According to Vasari, Pesellino painted the predella of Fra Filippo Lippi's Novitiate Altarpiece for Santa Croce. The predella is now divided between the Uffizi and the Louvre. His only surviving documented work is the Santa Trinita of Pistoia Altarpiece. Early sources, such as Vasari's Lives of the Artists, describe a number of other paintings by Pesellino, now lost, in prominent at the Palazzo Medici and the Medici Casa Vecchia. At least one work by Pesellino is said to have hung in the same room as Paolo Uccello's Battle of San Romano.

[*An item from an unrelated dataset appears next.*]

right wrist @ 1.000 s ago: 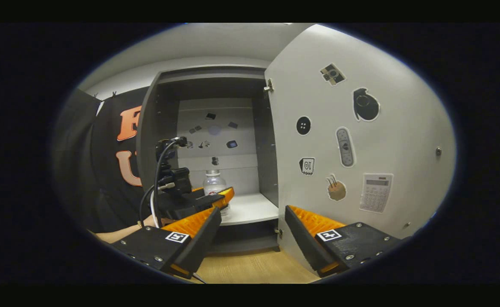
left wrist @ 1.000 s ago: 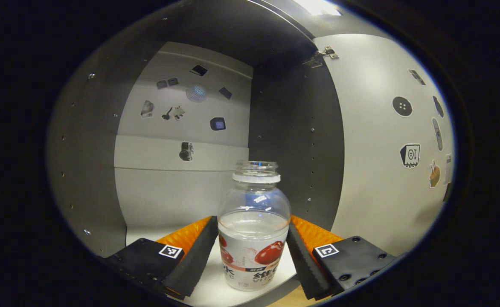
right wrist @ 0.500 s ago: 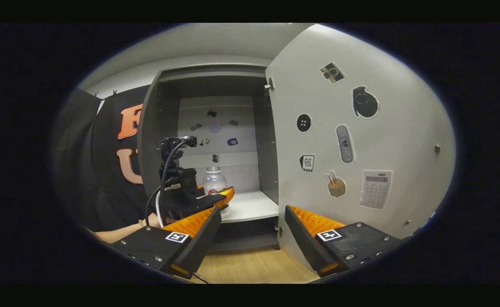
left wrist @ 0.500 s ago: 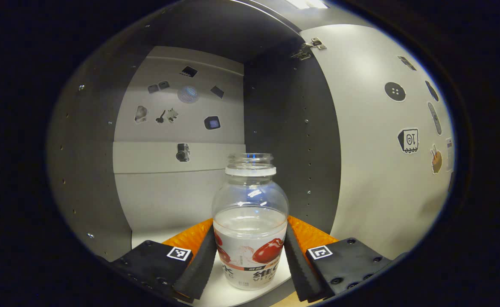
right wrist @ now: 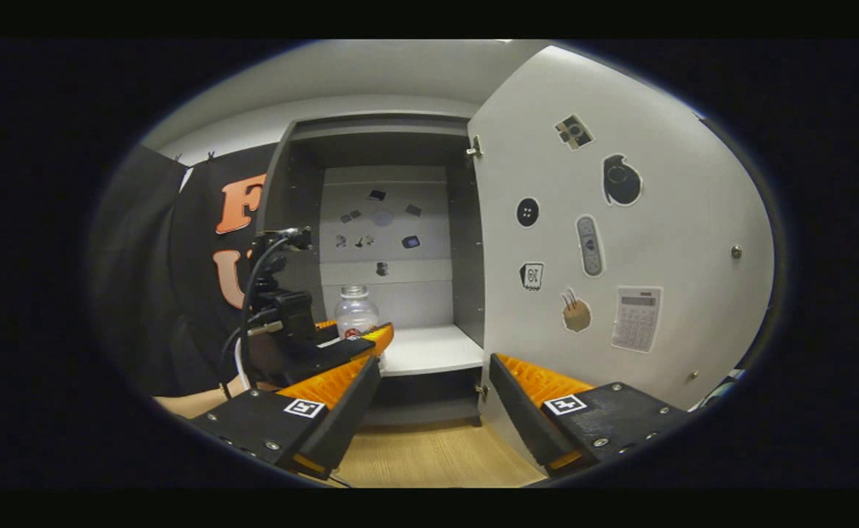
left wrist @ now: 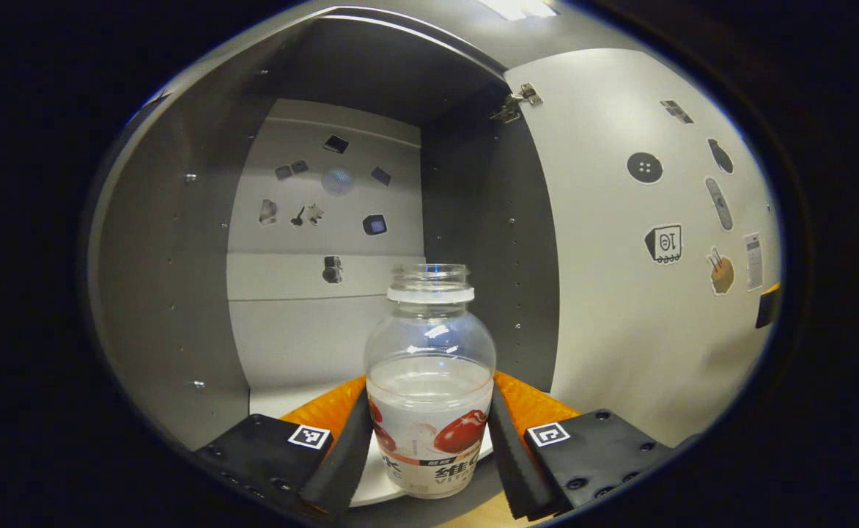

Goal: Open the cabinet door with the right hand, grasp the bottle in the cabinet with the left hand and place it on the coaster, then close the cabinet door with the right hand.

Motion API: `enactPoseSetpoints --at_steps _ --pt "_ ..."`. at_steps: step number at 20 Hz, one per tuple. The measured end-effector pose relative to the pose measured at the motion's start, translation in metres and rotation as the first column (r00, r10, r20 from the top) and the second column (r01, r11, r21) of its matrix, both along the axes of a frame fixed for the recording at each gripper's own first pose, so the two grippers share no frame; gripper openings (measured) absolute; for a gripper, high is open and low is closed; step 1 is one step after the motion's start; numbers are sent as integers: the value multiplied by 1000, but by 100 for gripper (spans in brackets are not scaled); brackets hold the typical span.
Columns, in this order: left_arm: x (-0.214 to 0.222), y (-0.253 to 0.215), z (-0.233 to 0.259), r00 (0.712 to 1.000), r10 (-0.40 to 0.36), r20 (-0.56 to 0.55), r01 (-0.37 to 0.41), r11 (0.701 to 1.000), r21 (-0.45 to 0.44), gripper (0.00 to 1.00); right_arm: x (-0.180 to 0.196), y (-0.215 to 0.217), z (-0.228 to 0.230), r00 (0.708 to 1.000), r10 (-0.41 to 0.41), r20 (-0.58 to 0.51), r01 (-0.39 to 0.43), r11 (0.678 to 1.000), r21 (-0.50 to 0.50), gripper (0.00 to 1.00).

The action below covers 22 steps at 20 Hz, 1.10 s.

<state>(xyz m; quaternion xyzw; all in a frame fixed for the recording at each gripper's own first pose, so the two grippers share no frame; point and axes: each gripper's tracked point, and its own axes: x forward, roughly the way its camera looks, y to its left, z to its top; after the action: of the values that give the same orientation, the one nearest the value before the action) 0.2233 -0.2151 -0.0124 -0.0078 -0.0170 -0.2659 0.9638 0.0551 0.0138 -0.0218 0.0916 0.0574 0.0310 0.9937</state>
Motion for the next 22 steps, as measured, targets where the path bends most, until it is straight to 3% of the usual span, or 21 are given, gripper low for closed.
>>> enactPoseSetpoints --at_steps 2,3,5,13,15,16,18,19,22 --pt "-19 14 0 1000 26 14 -26 1000 -4 82 -7 6 -4 1000 28 -6 -28 1000 -4 93" --pt "-29 20 0 999 39 21 -38 999 -4 82 -9 10 -4 999 47 -5 -47 999 -3 98" --pt "-49 33 -1 997 66 36 -66 998 3 82 -17 17 -4 996 87 -3 -87 996 7 93" --pt "-131 110 -44 972 233 -20 -233 972 9 83 -43 35 -9 976 217 26 -218 976 19 93" --pt "-147 127 -59 965 258 -34 -258 966 4 83 -45 35 -9 976 214 48 -215 977 7 98" --pt "-155 135 -66 964 265 -37 -265 964 -1 83 -45 35 -11 977 205 57 -205 979 -3 93" --pt "-168 146 -81 962 268 -43 -269 963 -14 83 -45 36 -16 982 177 69 -177 984 -10 93" --pt "-174 152 -90 962 269 -50 -270 963 -19 83 -46 38 -21 984 168 66 -168 986 -3 98" --pt "-192 162 -123 960 271 -65 -273 962 -17 83 -50 41 -31 990 128 64 -131 991 37 93"
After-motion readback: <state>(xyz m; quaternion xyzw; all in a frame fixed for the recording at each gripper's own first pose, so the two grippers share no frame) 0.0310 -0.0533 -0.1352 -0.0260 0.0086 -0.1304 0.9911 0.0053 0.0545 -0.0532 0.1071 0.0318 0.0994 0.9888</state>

Some panel paintings have been identified as Pesellino's by stylistic comparison with the altarpiece. These include two long horizontal panels with the Story of David and Goliath and the Triumph of David, now at the National Gallery, London. Other cassoni panels are in Bergamo (Accademia Carrara) and Boston (Isabella Stewart Gardner Museum), whilst the Metropolitan Museum of Art and Toledo Museum of Art have other works. A small diptych of the Annunciation at the Courtauld Institute is another good example of the small-scale cabinet paintings that made Pesellino's famous, whilst his King Melchior Sailing to the Holy Land is in the Clark Art Institute.

The Hermitage has six very beautiful full-page miniatures by Pesellino from an illuminated manuscript.